Exercise details: Filter the lines below, copying only those with the string "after".

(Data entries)
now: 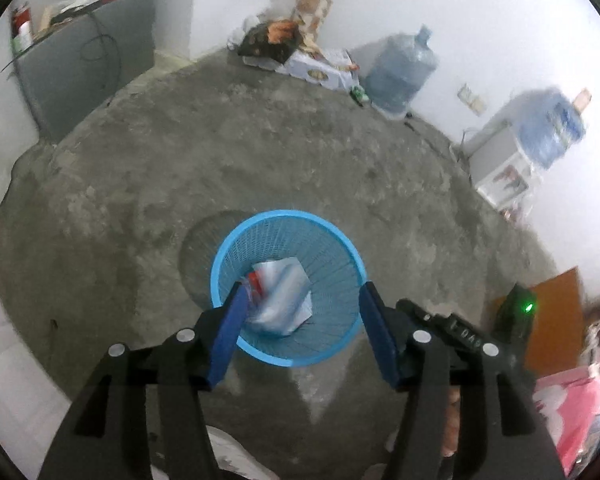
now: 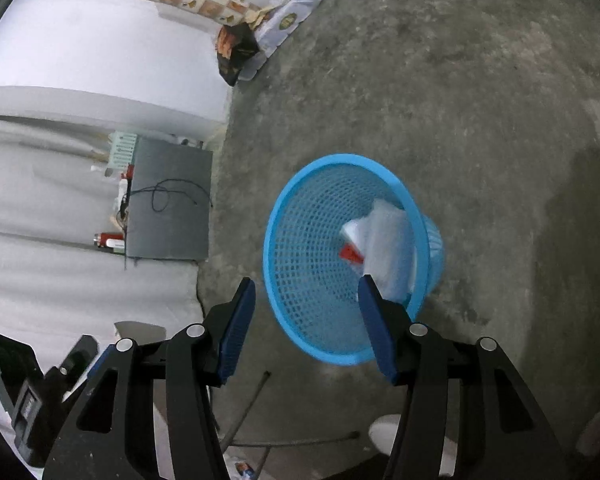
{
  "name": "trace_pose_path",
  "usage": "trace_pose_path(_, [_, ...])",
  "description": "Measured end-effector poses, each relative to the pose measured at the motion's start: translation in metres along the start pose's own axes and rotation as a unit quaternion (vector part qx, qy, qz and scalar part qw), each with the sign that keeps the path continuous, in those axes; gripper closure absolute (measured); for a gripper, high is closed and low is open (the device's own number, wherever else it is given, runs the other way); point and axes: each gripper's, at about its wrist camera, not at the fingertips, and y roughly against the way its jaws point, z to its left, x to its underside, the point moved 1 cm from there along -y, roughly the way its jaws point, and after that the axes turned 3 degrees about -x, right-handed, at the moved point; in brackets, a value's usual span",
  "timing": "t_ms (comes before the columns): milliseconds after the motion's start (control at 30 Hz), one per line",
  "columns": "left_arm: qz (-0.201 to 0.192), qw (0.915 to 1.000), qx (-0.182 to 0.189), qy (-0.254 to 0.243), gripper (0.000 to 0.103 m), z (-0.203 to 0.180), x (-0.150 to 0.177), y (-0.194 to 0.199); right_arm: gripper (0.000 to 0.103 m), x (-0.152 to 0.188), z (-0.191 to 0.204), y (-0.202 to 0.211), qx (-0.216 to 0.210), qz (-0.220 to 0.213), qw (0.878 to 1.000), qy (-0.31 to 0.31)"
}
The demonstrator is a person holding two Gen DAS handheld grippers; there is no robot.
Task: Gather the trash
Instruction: 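Move both grippers back over the bed toward the white drink bottle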
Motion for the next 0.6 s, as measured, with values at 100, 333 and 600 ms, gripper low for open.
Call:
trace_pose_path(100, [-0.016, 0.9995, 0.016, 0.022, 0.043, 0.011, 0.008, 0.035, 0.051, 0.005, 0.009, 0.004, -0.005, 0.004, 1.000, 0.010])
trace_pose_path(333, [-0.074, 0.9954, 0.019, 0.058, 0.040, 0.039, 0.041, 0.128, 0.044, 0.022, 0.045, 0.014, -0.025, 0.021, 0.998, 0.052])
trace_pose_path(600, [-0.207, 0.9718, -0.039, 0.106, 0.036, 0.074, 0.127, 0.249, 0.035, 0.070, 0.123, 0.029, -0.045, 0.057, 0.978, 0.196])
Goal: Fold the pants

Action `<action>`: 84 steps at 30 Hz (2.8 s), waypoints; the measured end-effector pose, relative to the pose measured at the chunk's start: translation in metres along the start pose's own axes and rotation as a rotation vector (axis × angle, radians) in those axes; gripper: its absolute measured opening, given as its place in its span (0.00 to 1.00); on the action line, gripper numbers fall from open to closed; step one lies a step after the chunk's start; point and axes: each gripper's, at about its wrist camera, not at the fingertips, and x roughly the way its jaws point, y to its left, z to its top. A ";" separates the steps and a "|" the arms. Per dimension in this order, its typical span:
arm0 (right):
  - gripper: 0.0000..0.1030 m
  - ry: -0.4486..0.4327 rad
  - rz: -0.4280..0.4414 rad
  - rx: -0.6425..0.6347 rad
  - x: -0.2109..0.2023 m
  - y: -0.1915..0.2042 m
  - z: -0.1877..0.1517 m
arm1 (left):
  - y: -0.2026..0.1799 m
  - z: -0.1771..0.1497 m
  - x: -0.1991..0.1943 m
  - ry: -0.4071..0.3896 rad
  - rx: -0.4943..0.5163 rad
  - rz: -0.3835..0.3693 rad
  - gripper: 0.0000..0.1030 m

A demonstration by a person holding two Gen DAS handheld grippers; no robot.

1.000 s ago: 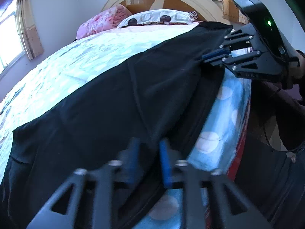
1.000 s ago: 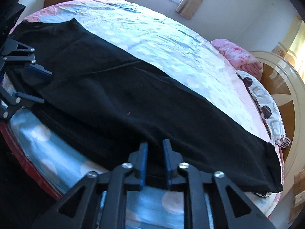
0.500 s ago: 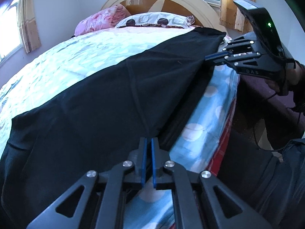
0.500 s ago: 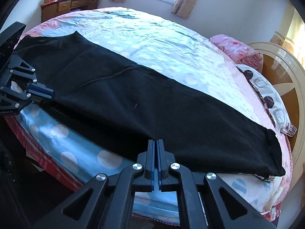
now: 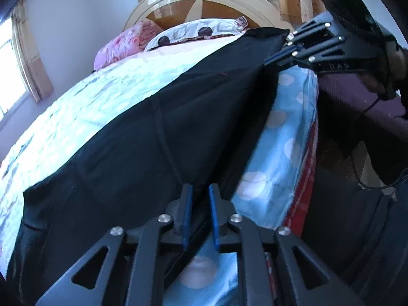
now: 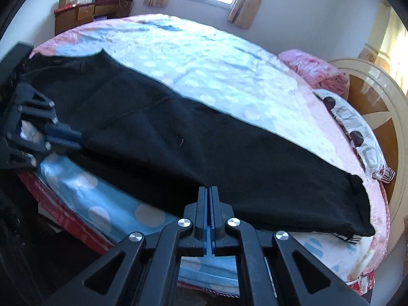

Expected answer:
  "description": "Measured end-effector poses, each relative to the pose measured at the motion's start: translation in metres along the start pose's own axes and rotation as a unit quaternion (vector part qx, qy, qz and scalar part qw), each with the sign that keeps the path continuous, in those axes; gripper closure absolute (measured); for a gripper, high is closed and low is open (the device's own number, wherever else it is given, runs the other way); point and axes: each gripper's, at about its wrist camera, not at the fingertips, and y roughly against the way its jaws point, z to its left, x to its underside, the point moved 1 cm from there along -y, roughly the way its jaws point, and after that the axes turned 3 degrees about -x, right-handed, at the moved point; in brackets, a value's usual span",
  "timing": "t_ms (comes before the columns): milliseconds after the motion's start (control at 30 Hz), one per line",
Action `<action>`: 84 steps at 30 Hz (2.8 s), waypoints; the measured end-effector pose, relative to the pose measured at the chunk's start: translation in metres along the start pose's own axes and rotation as a rotation vector (axis × angle, radians) in those axes; gripper: its absolute measured opening, given as its place in its span (0.00 to 1.00); on the action line, gripper numbers fall from open to closed; step one lies a step after the chunk's start; point and axes: each gripper's, at about its wrist camera, not at the fingertips, and x roughly the way its jaws point, y to its left, z to its top. A ";" separates the steps and a "|" the arms. Per dimension in this order, its typical span:

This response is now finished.